113 F. Supp. 49 | S.D.N.Y. | 1953
Petitioner has been detained by the immigration authorities without bail since
Chew is a native and citizen of China. He first entered the United States in April 1941 as a seaman and remained here until November 1941, when he reshipped. From November 1941 until sometime in November 1945, he sailed in war zones. His status as a permanent resident was legalized as of January 10th, 1945
Chew is a seaman. In November 1950 he signed articles as chief steward on the S.S. Sir John Franklin, a vessel of American registry, with its home port in New York City. Immediately prior thereto, he had been screened and passed by the Coast Guard as a person whose presence aboard a merchant vessel of the United States would not be inimical to the security of the United States. When the S.S. Sir John Franklin on its return voyage reached San Francisco in March 1951, the immigration authorities ordered him “temporarily excluded” under 8 C.F.R. § 175.57 as an alien whose landing was deemed prejudicial to the United States. He was detained aboard the vessel and when it reached New York the Attorney General, acting under the aforesaid section, directed that his temporary exclusion be made permanent. The Attorney General refused the relator all information as to the nature of the accusation and an opportunity to be heard. His view was that the proceeding was an exclusion one, and his authority, the aforesaid section. The relator contended that the section was inapplicable to him as a permanent resident. His position was overruled both in the District Court
The government attempted to commence hearings on March 31st, 1953, without serving a written notice of the charges against relator. An order was thereafter obtained from the District Court commanding compliance with the Supreme Court’s mandate. On April 3rd, 1953, Chew for the first time was apprised in writing that he was excludable under § 1 of the Act of October 16th, 1918, as amended by the Internal Security Act of 1950, in that he was an alien who had been a member of the Communist Party
Three witnesses, former members of the Communist Party, testified that between 1945 and 1948, the relator was a member of the Communist Party of the United States, Waterfront Section; that he was a card-carrying and a dues-paying member, who attended closed meetings; that he distributed Communist literature; that in 1948 he was a candidate on the Communist Party slate of officers during the 1948 National Maritime Union election, which slate had been defeated.

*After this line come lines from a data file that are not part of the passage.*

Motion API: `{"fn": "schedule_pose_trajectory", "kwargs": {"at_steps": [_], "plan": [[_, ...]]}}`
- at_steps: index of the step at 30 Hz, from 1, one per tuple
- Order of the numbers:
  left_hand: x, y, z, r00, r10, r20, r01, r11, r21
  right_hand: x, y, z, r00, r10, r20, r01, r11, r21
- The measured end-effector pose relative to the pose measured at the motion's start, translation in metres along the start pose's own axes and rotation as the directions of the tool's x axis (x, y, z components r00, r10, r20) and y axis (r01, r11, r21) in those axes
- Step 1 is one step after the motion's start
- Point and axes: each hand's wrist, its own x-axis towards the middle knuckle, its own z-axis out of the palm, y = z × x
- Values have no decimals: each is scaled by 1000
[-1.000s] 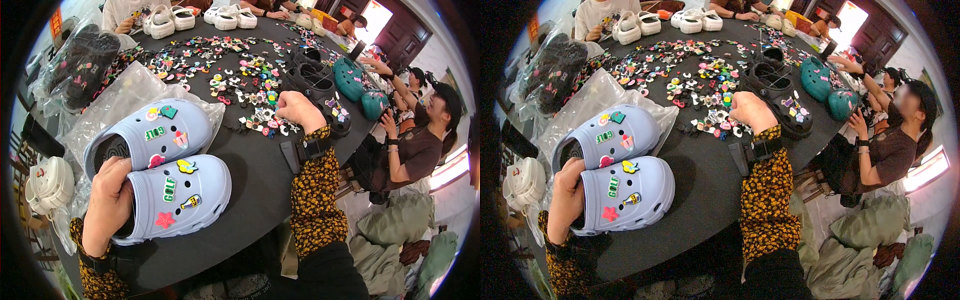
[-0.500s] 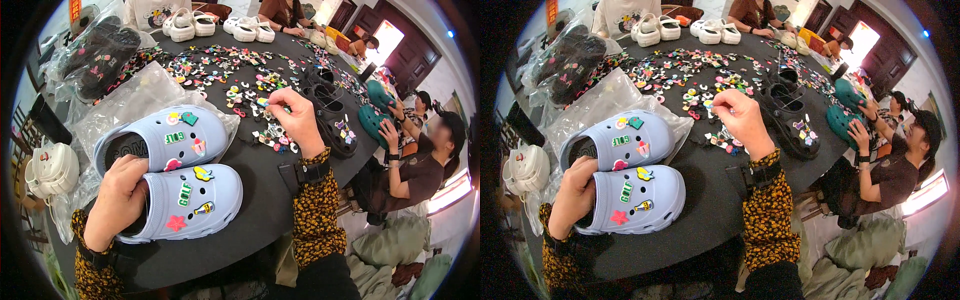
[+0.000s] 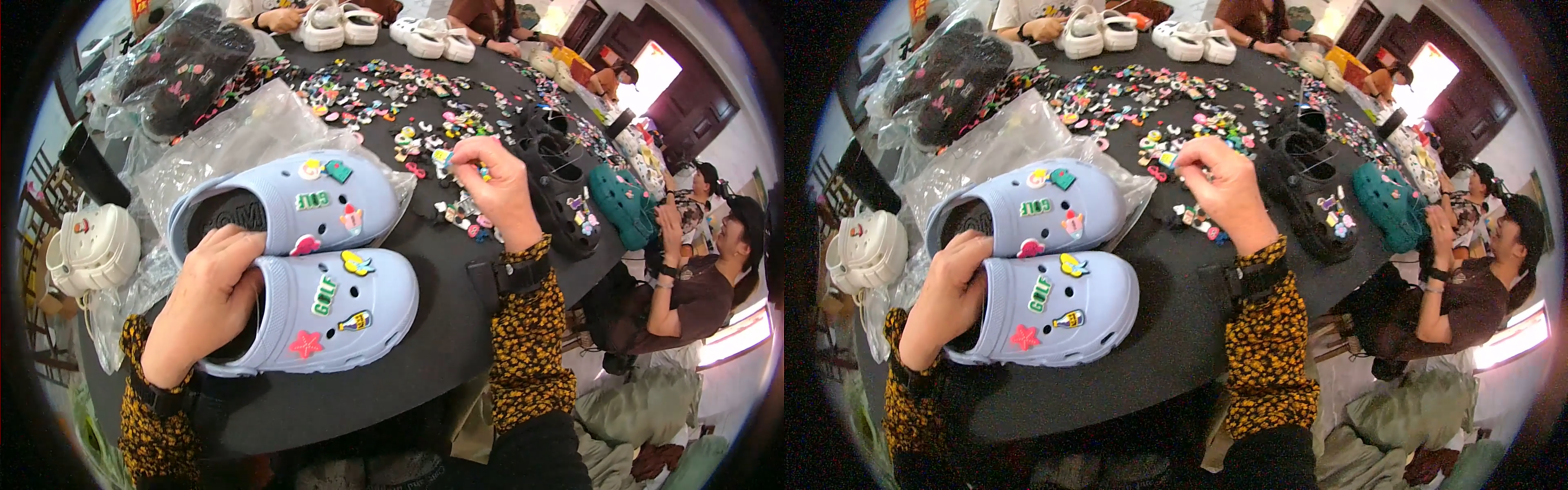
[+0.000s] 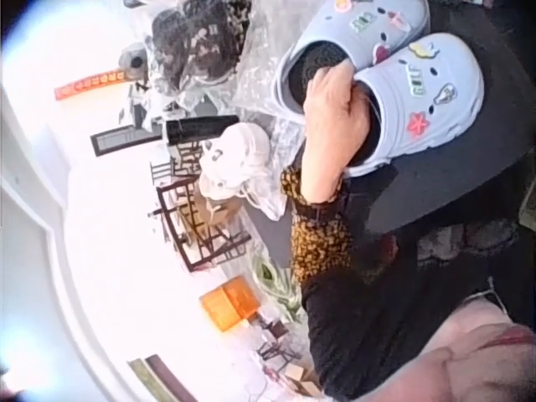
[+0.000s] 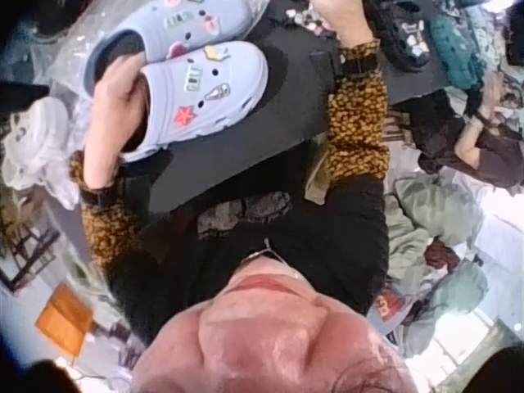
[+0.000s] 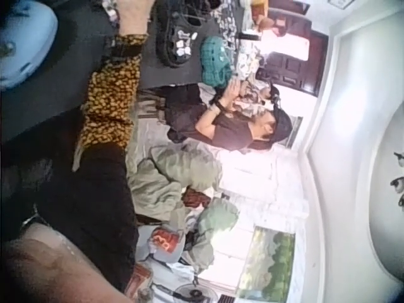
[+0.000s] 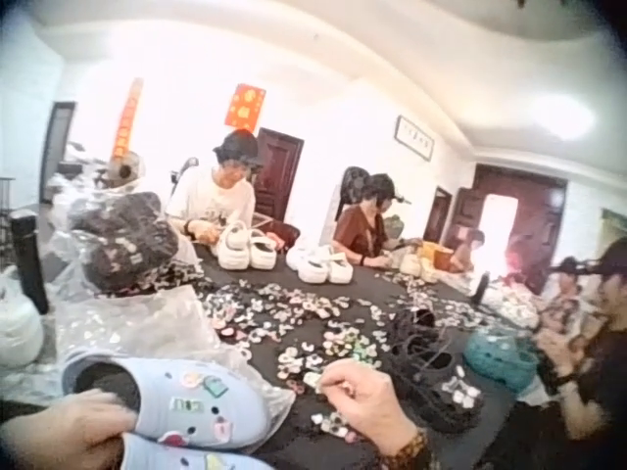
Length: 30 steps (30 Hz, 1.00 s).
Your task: Attaching decorative charms and pins to the holes of clogs.
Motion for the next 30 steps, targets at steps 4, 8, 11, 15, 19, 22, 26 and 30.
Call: {"fn": "schedule_pose_trajectory", "kwargs": {"at_steps": [4,8,11,15,19,22,26,30], "plan": [[0,0,-2,999,-26,27,25,999,19,2,-1,2,999,41,0,-41,994,102],[0,0,-1,1000,-1,13,0,1000,15,1,-3,5,996,86,15,-87,974,210],[0,1,-2,1000,-5,19,5,1000,18,0,-5,7,990,144,2,-140,960,244],[-1,0,-2,1000,6,20,-6,999,40,-2,-6,10,980,197,14,-192,933,304],[-4,0,-2,999,5,38,-8,997,80,-3,-1,13,977,212,7,-207,947,247],[-3,13,0,979,-58,-194,92,981,170,-4,4,10,968,251,-25,-245,959,139],[-5,21,-3,976,152,-156,-91,935,344,-4,9,9,945,317,-81,-307,945,114],[-5,29,-3,980,179,-89,-147,947,287,-6,13,4,934,337,-116,-329,941,86]]}}
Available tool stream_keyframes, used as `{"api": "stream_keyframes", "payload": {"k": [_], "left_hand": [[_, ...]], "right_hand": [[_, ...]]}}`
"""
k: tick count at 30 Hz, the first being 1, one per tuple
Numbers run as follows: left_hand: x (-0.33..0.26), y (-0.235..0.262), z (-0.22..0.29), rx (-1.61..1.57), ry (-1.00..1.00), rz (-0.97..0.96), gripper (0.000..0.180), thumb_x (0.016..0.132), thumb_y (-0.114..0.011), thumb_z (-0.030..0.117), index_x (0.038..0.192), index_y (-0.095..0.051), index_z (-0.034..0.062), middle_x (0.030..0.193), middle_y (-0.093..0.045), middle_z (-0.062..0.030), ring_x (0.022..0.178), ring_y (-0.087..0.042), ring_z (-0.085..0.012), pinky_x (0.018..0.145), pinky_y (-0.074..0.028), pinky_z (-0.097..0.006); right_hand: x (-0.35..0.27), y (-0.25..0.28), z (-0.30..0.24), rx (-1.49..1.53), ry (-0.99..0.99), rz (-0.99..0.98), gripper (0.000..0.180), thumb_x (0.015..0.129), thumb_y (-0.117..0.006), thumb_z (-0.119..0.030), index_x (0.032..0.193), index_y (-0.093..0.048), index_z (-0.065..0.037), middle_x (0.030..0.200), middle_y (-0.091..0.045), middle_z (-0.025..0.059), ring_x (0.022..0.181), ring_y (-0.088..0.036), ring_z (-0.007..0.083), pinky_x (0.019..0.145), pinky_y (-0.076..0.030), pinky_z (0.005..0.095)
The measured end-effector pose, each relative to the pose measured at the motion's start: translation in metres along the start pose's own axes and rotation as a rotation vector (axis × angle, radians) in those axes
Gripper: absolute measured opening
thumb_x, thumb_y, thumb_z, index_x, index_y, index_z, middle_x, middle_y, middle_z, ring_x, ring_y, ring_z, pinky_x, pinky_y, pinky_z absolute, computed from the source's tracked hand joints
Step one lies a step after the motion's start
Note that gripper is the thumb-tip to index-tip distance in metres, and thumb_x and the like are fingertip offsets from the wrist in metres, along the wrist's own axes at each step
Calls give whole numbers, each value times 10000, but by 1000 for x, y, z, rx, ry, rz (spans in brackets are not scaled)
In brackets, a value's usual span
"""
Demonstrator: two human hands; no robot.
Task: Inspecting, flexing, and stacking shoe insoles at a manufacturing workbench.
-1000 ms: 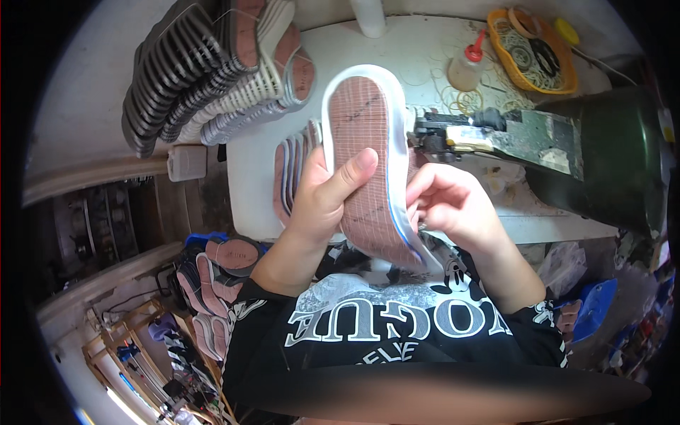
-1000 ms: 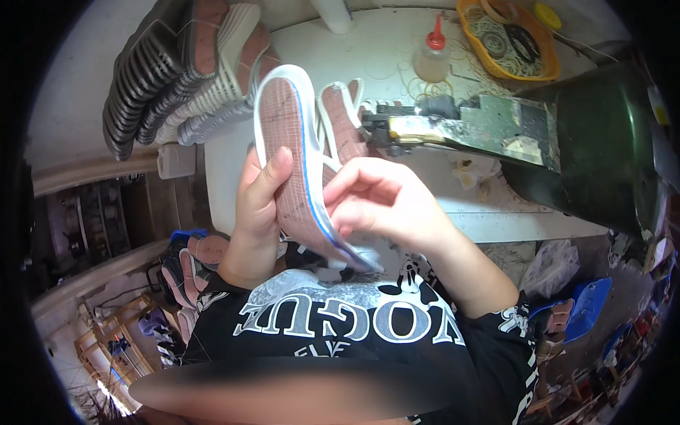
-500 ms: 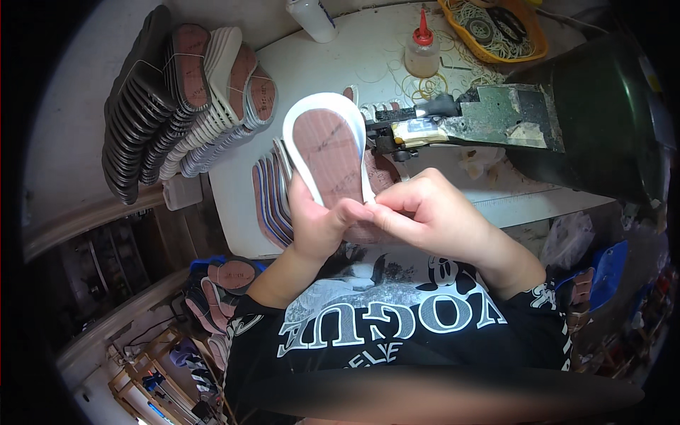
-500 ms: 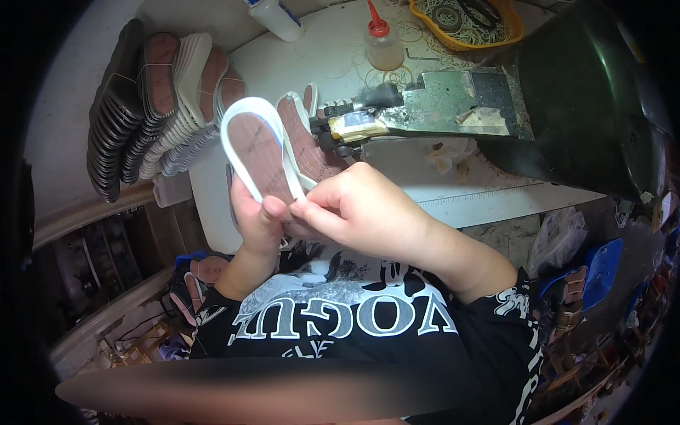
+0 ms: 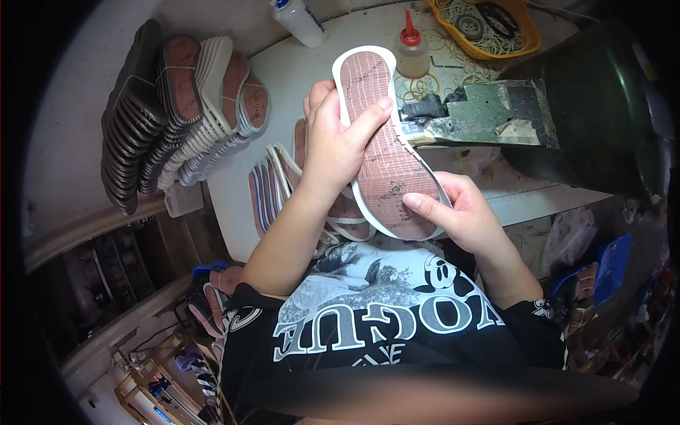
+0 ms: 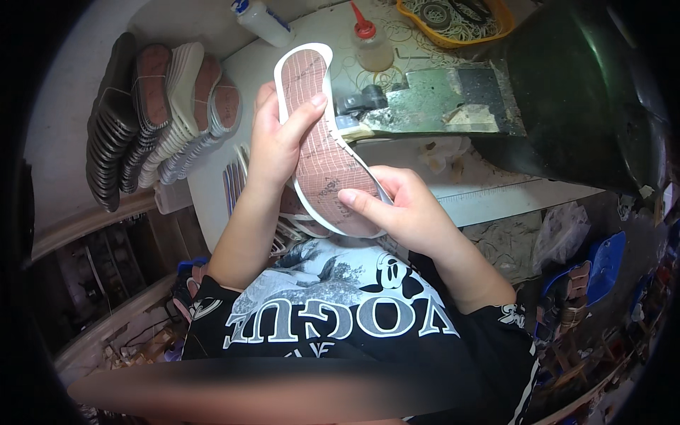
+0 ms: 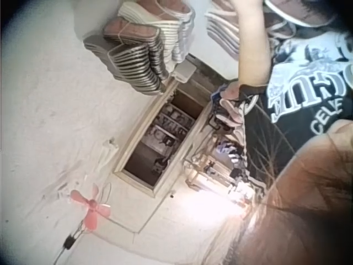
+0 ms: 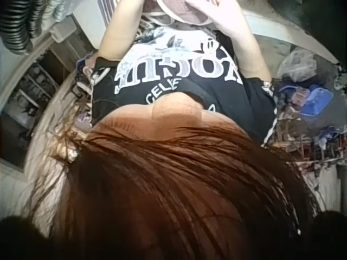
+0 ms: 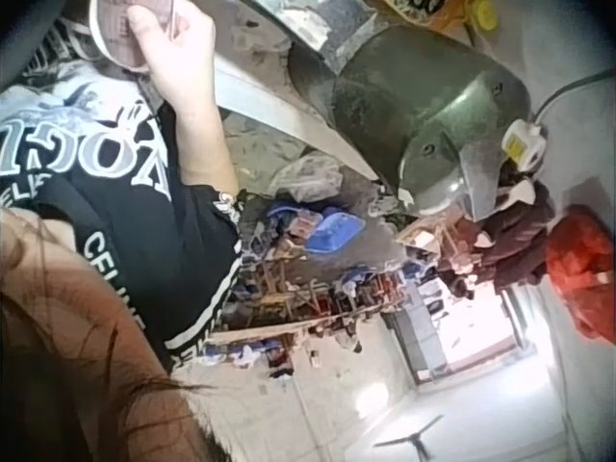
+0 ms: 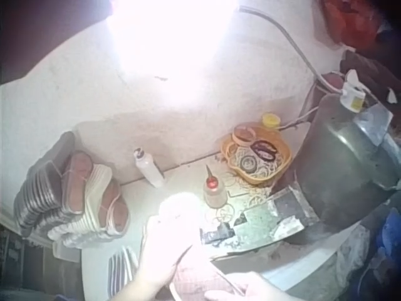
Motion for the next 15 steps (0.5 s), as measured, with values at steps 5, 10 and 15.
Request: {"api": "stream_keyframes", "payload": {"k": [5, 10, 15], "left_hand": [[9, -10, 7, 209, -17, -59, 381, 775, -685, 359, 997, -677, 49, 992, -547, -122, 1006, -445, -297, 929, -345, -381], [20, -15, 2, 233, 40, -73, 397, 775, -670, 399, 965, -686, 51, 1011, -557, -142, 1017, -451, -312, 931, -353, -388], [27, -17, 2, 300, 50, -108, 425, 768, -671, 423, 952, -689, 41, 1017, -566, -160, 1042, -461, -325, 931, -360, -404]], "right_hand": [[3, 11, 5, 99, -24, 43, 247, 894, -627, -139, 1054, -620, 50, 947, -661, 47, 838, -599, 82, 748, -491, 237], [1, 10, 8, 246, -15, 89, 255, 881, -636, -109, 1080, -611, 48, 968, -666, 60, 857, -607, 85, 765, -492, 244], [-13, -3, 37, 279, -210, 41, 236, 875, -636, -90, 1058, -603, 54, 960, -673, 136, 805, -673, 154, 664, -545, 242]]}}
Point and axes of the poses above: each hand's wrist, its own x-axis towards the middle knuckle, its own y-axis out of the back of the hand, z = x × y, the point moved 7 cm from there along x, towards the middle knuckle
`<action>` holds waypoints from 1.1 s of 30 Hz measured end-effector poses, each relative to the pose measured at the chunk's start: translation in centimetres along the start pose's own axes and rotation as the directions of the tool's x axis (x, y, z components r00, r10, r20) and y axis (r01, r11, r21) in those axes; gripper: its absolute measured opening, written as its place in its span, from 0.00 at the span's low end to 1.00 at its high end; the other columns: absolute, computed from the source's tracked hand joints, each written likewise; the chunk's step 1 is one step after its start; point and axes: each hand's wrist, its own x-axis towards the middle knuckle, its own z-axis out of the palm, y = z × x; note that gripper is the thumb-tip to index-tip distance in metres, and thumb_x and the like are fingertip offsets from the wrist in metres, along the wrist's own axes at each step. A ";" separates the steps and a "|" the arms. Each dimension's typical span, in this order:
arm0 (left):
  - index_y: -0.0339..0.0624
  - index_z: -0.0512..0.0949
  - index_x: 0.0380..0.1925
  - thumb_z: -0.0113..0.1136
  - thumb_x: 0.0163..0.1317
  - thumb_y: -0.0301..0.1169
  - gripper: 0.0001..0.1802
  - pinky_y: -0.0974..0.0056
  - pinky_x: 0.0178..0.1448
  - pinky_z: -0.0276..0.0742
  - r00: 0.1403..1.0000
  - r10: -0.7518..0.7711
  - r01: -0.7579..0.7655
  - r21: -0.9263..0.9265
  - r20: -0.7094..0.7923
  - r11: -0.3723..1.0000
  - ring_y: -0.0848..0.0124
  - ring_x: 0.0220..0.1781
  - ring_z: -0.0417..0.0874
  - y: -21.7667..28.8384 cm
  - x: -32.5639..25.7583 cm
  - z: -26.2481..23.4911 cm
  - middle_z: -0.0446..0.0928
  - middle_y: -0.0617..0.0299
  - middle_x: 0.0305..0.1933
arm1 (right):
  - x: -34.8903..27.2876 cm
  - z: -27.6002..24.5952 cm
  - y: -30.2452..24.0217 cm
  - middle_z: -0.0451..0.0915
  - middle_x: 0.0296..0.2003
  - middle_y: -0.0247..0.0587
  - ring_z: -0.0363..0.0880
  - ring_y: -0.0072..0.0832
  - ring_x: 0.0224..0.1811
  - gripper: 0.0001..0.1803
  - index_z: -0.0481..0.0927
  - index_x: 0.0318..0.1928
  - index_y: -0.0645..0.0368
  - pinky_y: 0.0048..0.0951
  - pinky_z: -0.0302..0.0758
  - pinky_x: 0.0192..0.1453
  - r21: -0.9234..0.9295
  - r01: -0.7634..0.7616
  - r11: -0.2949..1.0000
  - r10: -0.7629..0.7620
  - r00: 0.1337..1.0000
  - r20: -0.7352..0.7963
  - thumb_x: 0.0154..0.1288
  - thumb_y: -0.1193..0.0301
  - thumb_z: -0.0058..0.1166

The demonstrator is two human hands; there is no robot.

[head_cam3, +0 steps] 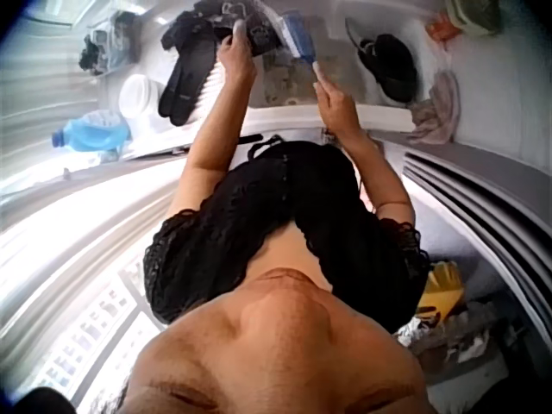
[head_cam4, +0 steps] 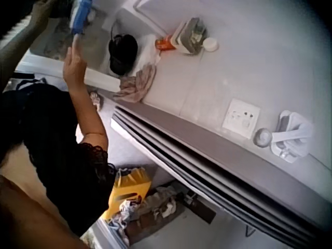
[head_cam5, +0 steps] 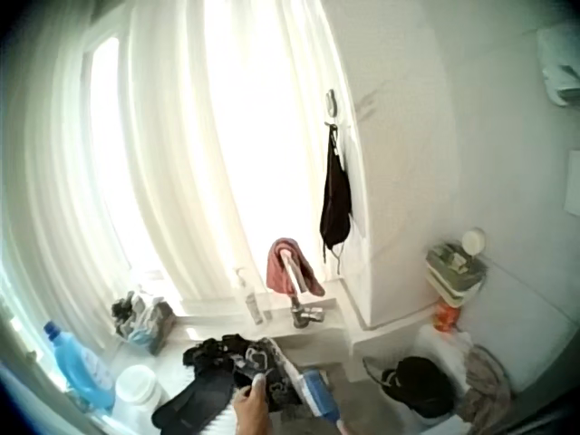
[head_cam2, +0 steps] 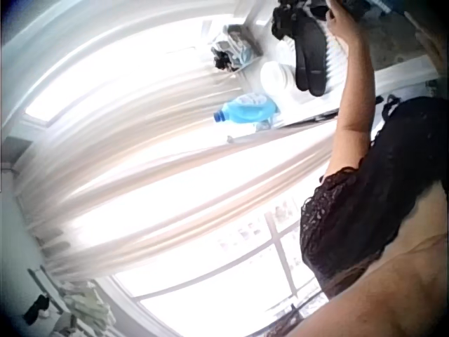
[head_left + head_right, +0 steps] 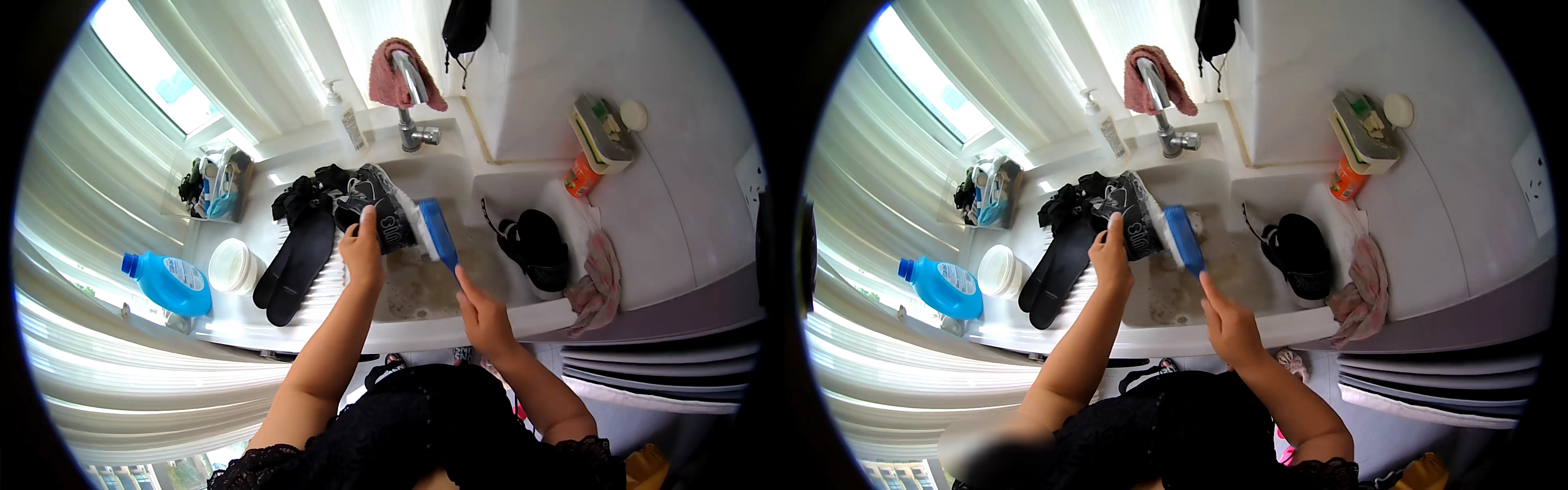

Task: The person scrubs a black sneaker with a blue brush in a sink filled with soapy water. They rotate the shoe to clean the sole, sides, and interior, then rinse it under the faucet. The person repeats the process on the second sneaker.

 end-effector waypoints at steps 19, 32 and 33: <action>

Chew testified and categorically denied the charges. His wife, his two brothers-in-law and two sisters-in-law, all American-born citizens, testified they had no knowledge and no reason to believe that relator at any time had been a member of the Communist Party of the United States. The Special Inquiry Officer resolved the conflict of fact against Chew and found he had been a voluntary member of the Communist Party of the United States from at least some time in 1945 until some time in September 1948. Accordingly, 'he held that Chew was excludable from admission to the United States under the Act of October 16, 1918, as amended by the Internal Security Act of 1950.
The relator has appealed to the Board of Immigration Appeals. He contends that various substantial errors were committed by the Special Inquiry .Officer sufficient to warrant a reversal of his decision and that whether or not he had a hearing which conformed with the requirements of due process can only be finally determined administratively by the Board of Immigration Appeals. An application to the District Director of Immigration and Naturalization for release on bail was denied. The present writ of habeas corpus essentially seeks relator’s release upon bond pending his appeal. He urges that the denial of bail is arbitrary and capricious and a denial of due process in violation of the Fifth Amendment to the Constitution.
At the very outset the government denies the Court’s power to consider the question of bail. It contends here, as it did in the Supreme Court, that the proceeding against Chew is an exclusion one. The government urges that in an exclusion proceeding the only applicable provision under which Chew may be released is § 212(d)(5) of the Immigration and Nationality Act, 8 U.S.C.A. § 1182(d)(5), which permits the Attorney General in his discretion to release on bond or otherwise persons applying for admission to the United States for “emergent reasons or for reasons deemed strictly in the public interest”.
Chew, on the other hand, denies that this is an exclusion proceeding. He contends that under the Supreme Court ruling his status, has been assimilated to that of a permanent resident alien “continuously residing and physically present in the United
The government replies that the Supreme Court’s holding is limited, that Chew is only entitled to notice of the charges and a hearing thereon — and this now having been accorded him, his rights have been fully expended.
Because of the Supreme Court’s detailed consideration of petitioner’s situation, a close examination of its opinion is here necessitated. The Court construed 8 C.F.R. § 17S.57 so as to avoid constitutional difficulties and held, therefore, that its provisions authorizing the denial of a- hearing were not applicable to one in petitioner’s situation. It said: “We do not regard the constitutional status which petitioner indisputably enjqyed prior to his voyage as terminated by that voyage. From a constitutional point of view, he is entitled' to' due process without regard to whether or not, for immigration purposes, he is to be treated as an entrant alien, and we do not now reach the question whether he is to be so treated.”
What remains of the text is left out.